Кто ж его знает. Припадки отчаяния. Смерть в левом башмаке. Или даже долгие часы спокойного умиротворения. Меня подхватывает и несет за собой классика. Бега дают широкую народную панораму. Данте бы меня понял. На меня повлияло довольно много писателей: Достоевский, Горький, Тургенев, очень ранний Сароян, Хемингуэй, Шервуд Андерсон, Джон Фанте, Кнут Гамсун, Селин и Карсон Маккаллерс. Ах да — и Джеймс Тёрбер. А в поэзии — Робинсон Джефферс, э. э. каммингс, что-то из Эзры Паунда.
Ваши работы намекают на затворничество. Что отталкивает вас от людей? Это что, синдром «мне лучше, если их нет рядом»?
Да, в худшие периоды жизни в худших городах, если у меня была своя комнатка, если я мог закрыть дверь и сидеть один в обществе старого комода, кровати, драной занавески на окне, — меня переполняло что-то хорошее: мой отдельный тон ничем не пачкался. У меня не было проблем с самим собой, проблемы были со всем, что снаружи, с лицами, с растраченными загубленными жизнями: людям подавай самый дешевый и легкий выход. Между Церковью и государством, структурой семьи; между нашими системами образования и развлечения; между восьмичасовым рабочим днем и кредитной системой — их жгли заживо. Закрыть дверь в комнатку или день и ночь сидеть в баре — так я говорил всему этому «нет».

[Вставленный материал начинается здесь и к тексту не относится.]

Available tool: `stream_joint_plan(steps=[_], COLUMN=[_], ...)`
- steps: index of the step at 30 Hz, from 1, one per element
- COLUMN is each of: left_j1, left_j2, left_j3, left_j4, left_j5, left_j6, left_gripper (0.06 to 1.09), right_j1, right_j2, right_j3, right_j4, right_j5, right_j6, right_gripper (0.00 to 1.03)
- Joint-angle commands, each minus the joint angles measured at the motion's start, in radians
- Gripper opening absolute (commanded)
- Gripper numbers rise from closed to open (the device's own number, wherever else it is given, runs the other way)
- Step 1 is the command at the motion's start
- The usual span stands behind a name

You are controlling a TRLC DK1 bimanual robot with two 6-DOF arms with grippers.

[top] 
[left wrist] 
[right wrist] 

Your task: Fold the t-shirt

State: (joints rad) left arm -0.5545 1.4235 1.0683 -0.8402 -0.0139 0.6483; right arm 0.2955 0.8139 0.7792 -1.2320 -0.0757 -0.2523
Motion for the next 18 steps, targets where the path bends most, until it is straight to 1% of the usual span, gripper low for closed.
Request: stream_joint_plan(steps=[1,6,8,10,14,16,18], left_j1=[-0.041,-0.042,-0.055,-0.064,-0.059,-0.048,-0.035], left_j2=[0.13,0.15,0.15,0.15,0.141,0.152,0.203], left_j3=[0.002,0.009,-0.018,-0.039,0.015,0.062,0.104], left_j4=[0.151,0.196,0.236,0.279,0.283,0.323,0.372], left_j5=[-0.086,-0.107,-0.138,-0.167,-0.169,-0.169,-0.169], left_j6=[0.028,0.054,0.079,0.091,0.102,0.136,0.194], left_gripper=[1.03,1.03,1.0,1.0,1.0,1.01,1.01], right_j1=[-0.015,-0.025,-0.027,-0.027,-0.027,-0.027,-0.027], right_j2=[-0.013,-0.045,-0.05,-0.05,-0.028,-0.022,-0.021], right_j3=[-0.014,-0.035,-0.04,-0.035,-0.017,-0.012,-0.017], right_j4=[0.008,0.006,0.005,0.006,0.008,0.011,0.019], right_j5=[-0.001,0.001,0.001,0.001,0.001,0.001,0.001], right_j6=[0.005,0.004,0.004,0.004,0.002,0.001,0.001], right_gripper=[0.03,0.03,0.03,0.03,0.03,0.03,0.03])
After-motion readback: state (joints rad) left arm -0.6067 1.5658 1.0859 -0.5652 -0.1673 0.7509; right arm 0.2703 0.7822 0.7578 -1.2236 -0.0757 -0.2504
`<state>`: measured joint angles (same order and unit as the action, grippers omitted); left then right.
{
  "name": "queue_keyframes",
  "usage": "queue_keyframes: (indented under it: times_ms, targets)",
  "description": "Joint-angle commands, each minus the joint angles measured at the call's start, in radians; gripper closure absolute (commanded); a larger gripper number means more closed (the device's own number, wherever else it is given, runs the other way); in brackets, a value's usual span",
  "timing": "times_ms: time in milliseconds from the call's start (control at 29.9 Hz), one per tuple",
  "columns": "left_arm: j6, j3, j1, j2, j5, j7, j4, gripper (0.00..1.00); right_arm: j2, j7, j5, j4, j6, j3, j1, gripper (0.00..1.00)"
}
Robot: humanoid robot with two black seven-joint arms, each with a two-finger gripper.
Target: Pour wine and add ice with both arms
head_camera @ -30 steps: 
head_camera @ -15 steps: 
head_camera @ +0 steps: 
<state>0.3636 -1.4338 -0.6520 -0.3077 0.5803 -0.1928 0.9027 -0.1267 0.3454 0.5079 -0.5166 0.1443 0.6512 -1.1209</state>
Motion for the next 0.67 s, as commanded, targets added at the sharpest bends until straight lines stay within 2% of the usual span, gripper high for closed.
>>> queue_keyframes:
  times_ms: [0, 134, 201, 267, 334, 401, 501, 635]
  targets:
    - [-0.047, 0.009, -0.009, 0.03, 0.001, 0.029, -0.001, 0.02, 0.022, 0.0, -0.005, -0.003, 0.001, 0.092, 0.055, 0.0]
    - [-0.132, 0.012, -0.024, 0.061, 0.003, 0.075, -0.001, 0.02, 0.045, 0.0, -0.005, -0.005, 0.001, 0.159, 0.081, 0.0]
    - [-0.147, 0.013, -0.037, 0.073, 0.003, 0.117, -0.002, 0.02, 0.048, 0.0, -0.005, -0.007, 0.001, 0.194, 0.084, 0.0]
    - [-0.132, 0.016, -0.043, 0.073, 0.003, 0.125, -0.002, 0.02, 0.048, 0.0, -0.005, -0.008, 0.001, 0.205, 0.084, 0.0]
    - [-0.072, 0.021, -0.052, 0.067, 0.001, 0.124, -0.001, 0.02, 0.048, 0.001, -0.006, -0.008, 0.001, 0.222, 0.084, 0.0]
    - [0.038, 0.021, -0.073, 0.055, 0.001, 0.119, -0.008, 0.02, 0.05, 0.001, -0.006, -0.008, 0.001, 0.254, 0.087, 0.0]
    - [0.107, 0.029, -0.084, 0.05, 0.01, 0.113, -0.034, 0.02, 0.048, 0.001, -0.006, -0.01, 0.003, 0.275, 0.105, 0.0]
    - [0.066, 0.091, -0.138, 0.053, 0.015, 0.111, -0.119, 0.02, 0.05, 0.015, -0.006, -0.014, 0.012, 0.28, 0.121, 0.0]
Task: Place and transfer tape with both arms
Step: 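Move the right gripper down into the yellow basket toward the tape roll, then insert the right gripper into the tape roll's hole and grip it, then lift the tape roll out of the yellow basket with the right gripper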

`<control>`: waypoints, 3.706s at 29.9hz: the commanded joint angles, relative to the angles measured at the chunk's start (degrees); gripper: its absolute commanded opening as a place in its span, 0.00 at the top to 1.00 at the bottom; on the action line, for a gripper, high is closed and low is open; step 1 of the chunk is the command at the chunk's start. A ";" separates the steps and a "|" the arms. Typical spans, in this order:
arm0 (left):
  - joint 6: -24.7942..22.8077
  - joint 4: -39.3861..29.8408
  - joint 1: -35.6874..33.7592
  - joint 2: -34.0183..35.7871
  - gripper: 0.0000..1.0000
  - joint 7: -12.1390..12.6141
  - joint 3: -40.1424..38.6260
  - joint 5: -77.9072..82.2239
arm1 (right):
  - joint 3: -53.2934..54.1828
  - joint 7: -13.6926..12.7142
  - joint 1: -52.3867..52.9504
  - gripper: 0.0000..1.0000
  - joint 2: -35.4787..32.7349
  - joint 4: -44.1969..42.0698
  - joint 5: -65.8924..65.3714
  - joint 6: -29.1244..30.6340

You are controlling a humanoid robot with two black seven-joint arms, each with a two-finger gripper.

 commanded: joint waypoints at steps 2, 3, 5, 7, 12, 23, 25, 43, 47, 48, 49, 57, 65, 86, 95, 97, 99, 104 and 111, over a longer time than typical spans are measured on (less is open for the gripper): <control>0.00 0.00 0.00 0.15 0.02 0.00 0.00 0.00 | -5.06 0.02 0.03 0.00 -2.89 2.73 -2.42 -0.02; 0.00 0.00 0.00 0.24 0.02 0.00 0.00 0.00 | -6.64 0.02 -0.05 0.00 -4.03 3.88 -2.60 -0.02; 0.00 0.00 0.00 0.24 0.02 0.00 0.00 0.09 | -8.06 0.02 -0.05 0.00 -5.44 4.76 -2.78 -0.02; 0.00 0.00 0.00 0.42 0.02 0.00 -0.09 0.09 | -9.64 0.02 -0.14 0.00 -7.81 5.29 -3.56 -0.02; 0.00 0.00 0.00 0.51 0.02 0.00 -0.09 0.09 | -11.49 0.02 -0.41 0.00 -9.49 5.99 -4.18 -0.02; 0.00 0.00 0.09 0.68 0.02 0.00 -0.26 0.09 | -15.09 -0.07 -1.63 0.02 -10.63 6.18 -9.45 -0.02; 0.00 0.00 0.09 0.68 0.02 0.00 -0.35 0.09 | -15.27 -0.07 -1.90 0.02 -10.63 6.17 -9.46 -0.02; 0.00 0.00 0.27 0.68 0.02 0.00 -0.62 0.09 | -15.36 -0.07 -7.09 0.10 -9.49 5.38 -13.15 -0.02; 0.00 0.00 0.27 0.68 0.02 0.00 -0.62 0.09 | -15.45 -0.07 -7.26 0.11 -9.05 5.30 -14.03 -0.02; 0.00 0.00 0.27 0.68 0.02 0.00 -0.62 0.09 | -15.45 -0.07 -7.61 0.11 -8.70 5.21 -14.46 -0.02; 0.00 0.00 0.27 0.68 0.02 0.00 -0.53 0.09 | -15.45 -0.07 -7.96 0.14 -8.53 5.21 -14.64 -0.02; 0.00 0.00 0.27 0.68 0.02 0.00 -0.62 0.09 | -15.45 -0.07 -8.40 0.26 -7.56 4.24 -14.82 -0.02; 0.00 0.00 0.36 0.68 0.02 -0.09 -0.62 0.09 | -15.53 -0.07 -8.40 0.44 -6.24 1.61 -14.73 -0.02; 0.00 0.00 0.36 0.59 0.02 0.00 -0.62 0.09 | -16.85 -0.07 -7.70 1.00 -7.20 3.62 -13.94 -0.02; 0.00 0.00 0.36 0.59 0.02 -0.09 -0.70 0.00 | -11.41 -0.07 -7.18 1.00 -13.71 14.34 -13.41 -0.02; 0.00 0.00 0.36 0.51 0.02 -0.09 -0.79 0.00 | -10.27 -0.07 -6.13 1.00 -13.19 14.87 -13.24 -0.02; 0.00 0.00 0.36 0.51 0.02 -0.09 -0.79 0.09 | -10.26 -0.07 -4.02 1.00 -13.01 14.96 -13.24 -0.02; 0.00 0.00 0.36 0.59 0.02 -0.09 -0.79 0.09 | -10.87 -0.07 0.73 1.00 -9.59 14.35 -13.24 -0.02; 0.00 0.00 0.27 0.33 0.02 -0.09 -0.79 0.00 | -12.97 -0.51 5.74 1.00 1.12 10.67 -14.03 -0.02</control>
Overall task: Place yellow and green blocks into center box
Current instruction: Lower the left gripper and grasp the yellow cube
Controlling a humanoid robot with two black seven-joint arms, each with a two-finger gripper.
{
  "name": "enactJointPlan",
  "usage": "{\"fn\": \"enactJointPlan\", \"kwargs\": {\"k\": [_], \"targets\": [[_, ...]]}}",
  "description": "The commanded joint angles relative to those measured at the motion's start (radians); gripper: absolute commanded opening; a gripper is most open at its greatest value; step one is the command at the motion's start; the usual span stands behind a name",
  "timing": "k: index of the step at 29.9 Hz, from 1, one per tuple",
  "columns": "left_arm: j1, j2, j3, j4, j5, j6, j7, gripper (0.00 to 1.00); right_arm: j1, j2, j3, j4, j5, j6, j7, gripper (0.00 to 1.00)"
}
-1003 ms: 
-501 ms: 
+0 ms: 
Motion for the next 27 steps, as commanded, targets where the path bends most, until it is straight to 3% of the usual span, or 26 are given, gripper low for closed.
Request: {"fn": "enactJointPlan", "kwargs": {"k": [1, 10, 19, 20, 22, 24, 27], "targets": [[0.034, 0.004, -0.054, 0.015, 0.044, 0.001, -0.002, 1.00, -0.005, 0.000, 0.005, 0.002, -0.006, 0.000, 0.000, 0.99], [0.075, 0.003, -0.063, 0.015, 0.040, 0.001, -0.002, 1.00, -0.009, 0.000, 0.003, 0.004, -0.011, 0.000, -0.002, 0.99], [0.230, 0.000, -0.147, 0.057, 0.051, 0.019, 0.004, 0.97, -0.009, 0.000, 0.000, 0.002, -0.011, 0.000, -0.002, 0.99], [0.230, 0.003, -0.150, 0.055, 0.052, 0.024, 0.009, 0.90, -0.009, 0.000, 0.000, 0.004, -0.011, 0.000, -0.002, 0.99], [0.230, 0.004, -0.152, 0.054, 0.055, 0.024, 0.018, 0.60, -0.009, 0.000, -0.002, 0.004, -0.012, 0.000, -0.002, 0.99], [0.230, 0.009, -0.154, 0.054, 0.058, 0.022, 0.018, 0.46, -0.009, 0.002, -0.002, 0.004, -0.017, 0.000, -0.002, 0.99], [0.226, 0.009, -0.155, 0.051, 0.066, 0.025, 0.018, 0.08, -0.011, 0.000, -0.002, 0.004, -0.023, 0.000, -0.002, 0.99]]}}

В одном стихотворении («эй, Эзра, послушай-ка») вы говорите: «Литературная слава, наверное, следствие того, что знаешь, как слетать с катушек и когда».
Конечно, слетать с катушек можно только стильно, только стиль тебе и поможет. Если сознательно пытаешься стать знаменитым, знаменитым не станешь. Писать — это отчасти способ не сойти с ума. Пишешь, потому что больше ничего не можешь делать. Либо так, либо прыгай с моста. Слава приходит уже потом, ни от чего не зависит, и, если ты в нее веришь, тебе конец как писателю и человеку.